Differently sized sequences in the clustal omega alignment
1
0
Entering edit mode
2.6 years ago

Hello, I used clustal omega software to align 401 sequences mitochondrial DNA. However, I had difficulty understanding the manual and the input options. But still I used the following command:

clustalo -i teste_rn -o teste --threads=16 --outfmt=clustal -v --force


 FORCED DEBUG: Potential Problem: sequences (N = 401) don't have same lengths but contain gaps, consider using --dealign


I used the initial command using input = i. I tried to understand the recommended option (--dealign) but I didn't understand how much it could affect my alignment. As I understand it it removes the gaps and standardizes them all to the same size. That's right? Wouldn't that hurt my result? The sequences may have different sizes because each patient has different indels and in the end the different size is normal. I thought using --dealign this would not be considered and my result would be masked. Can someone help me? what is the best option for me?
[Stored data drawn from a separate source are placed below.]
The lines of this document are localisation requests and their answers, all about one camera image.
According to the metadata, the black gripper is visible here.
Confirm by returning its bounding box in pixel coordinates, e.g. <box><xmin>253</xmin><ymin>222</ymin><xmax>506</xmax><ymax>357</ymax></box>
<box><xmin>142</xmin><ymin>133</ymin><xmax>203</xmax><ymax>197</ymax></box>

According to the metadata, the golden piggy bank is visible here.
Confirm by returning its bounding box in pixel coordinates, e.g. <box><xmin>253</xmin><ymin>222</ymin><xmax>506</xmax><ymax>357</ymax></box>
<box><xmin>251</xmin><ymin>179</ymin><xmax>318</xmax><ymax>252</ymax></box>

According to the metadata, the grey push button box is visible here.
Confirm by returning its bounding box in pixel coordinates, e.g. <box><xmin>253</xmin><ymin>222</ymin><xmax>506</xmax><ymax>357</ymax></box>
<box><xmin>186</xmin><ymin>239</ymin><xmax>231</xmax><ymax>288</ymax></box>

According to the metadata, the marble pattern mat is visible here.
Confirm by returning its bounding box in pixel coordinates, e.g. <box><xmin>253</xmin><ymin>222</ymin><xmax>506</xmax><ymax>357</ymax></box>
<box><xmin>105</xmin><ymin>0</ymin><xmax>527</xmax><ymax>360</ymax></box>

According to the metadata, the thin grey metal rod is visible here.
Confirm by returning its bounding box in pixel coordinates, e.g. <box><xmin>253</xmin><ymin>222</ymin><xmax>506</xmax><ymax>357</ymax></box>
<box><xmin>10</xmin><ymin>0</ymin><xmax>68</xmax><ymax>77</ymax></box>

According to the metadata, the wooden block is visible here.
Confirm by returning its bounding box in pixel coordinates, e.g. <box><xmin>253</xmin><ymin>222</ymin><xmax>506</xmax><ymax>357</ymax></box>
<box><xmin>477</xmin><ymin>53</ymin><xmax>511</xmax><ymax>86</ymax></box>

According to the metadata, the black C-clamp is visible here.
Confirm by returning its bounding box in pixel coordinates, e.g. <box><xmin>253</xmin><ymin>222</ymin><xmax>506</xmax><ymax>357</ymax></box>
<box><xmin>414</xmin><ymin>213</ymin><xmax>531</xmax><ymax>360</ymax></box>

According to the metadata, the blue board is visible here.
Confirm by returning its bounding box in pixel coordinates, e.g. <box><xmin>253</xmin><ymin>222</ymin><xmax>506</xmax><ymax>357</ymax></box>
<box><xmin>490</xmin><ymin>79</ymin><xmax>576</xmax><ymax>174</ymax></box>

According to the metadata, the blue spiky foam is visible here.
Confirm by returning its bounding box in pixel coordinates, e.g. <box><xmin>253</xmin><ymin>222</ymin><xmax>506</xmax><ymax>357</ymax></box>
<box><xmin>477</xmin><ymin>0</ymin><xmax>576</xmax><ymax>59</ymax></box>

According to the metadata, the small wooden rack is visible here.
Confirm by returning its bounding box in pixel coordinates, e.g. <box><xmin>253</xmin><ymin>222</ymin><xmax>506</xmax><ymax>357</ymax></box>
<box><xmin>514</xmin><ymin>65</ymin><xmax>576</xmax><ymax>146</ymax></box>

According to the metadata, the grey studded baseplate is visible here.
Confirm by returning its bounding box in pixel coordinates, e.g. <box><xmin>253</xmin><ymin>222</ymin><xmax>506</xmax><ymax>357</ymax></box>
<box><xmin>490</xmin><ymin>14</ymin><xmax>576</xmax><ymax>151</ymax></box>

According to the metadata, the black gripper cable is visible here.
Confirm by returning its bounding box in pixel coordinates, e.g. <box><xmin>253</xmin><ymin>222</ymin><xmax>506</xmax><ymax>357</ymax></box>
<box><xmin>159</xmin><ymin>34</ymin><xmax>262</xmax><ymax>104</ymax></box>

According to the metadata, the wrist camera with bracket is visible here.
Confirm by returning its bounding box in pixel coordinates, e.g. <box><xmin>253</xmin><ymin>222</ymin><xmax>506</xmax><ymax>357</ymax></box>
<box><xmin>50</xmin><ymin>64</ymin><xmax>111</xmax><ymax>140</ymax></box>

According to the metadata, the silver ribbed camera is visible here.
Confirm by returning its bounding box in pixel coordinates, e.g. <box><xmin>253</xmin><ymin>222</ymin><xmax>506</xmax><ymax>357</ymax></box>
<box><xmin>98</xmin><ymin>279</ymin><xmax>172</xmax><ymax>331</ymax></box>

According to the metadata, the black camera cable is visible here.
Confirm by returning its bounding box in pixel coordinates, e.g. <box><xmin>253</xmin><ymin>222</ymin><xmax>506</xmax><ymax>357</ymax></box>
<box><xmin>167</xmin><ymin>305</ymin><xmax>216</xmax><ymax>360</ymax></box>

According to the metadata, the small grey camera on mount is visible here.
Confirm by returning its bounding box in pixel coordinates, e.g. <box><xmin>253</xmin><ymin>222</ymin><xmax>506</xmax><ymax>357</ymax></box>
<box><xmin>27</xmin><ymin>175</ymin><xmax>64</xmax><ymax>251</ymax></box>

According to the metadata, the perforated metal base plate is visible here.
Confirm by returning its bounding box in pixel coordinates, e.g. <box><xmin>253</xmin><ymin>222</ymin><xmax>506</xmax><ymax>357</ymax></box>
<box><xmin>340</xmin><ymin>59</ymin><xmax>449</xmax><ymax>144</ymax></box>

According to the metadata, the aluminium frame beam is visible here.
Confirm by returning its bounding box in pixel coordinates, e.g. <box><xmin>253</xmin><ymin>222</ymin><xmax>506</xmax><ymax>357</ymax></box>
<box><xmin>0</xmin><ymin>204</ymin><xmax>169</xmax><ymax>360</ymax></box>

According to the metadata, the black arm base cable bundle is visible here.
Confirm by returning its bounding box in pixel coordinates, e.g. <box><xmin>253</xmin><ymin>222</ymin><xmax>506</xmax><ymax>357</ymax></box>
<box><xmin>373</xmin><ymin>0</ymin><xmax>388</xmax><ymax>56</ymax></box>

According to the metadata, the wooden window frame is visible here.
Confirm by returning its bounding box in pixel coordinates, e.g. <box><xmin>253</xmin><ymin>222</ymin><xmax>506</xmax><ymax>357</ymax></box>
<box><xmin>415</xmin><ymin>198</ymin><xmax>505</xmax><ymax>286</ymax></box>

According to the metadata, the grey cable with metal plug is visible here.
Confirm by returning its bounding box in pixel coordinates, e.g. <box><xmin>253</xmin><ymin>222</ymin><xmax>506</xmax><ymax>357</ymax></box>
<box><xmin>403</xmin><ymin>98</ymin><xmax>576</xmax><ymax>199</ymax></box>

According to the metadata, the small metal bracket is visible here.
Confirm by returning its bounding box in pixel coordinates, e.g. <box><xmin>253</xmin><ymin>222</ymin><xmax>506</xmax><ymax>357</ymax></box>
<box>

alignment clustalo • 1.3k views
0
Entering edit mode

wild shot: did you check if one of your input sequences does not contain a 'gap' (or some weird character ) ?

0
Entering edit mode

thank you very much, thanks for your comment I understood and redone right

0
Entering edit mode
2.6 years ago
Mensur Dlakic ★ 18k

Clustal Omega, like most alignment programs, wants unaligned (raw) fasta sequences to begin with. If you feed it an alignment, which is what seems to be the case, there will likely be sequences with gaps. That is why you are suggested to --dealign them first and bring them to plain FASTa files. It doesn't matter if they have the same length or not after you de-align them - that is never a requirement for alignment programs.

In short: make sure that your sequences are in proper FASTa format before feeding them to ClustalO, or use --dealign as suggested.